| PROBLEM |
The required result is a line count: how many lines in this data hold the word "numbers". Give only that.

▽

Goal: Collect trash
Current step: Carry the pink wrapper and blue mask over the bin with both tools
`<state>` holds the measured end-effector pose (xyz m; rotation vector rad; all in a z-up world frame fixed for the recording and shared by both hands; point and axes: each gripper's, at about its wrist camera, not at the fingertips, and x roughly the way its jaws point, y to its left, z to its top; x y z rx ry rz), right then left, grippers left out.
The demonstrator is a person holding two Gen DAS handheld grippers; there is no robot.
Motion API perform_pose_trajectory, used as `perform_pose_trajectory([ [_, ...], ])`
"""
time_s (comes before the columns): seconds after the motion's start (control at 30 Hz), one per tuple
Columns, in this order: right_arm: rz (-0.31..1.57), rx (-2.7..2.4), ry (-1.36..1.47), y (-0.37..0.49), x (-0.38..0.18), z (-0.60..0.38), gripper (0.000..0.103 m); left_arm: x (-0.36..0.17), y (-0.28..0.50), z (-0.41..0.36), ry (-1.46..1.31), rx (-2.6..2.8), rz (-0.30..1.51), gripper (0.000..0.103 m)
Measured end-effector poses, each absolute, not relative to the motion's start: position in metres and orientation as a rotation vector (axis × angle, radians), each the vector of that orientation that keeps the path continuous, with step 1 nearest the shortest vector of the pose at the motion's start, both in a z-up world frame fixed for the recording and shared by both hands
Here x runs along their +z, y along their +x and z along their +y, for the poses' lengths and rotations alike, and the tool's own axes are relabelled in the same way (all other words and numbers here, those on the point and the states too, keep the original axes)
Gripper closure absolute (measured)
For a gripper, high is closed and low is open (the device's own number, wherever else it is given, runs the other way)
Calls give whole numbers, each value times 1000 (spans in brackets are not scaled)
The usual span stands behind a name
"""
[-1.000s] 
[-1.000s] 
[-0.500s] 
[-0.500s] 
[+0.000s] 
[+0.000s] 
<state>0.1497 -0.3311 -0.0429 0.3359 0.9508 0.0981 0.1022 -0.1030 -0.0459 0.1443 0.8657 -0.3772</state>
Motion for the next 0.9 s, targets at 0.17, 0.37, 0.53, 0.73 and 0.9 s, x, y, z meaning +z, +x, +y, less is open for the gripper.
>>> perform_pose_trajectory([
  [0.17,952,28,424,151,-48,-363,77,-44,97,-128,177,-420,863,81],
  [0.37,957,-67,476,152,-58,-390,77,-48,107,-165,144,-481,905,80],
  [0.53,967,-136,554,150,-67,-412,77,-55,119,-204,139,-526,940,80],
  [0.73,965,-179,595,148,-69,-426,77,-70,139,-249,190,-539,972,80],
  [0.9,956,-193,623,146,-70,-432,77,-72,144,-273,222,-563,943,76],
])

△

| COMPLETED EXERCISE |
2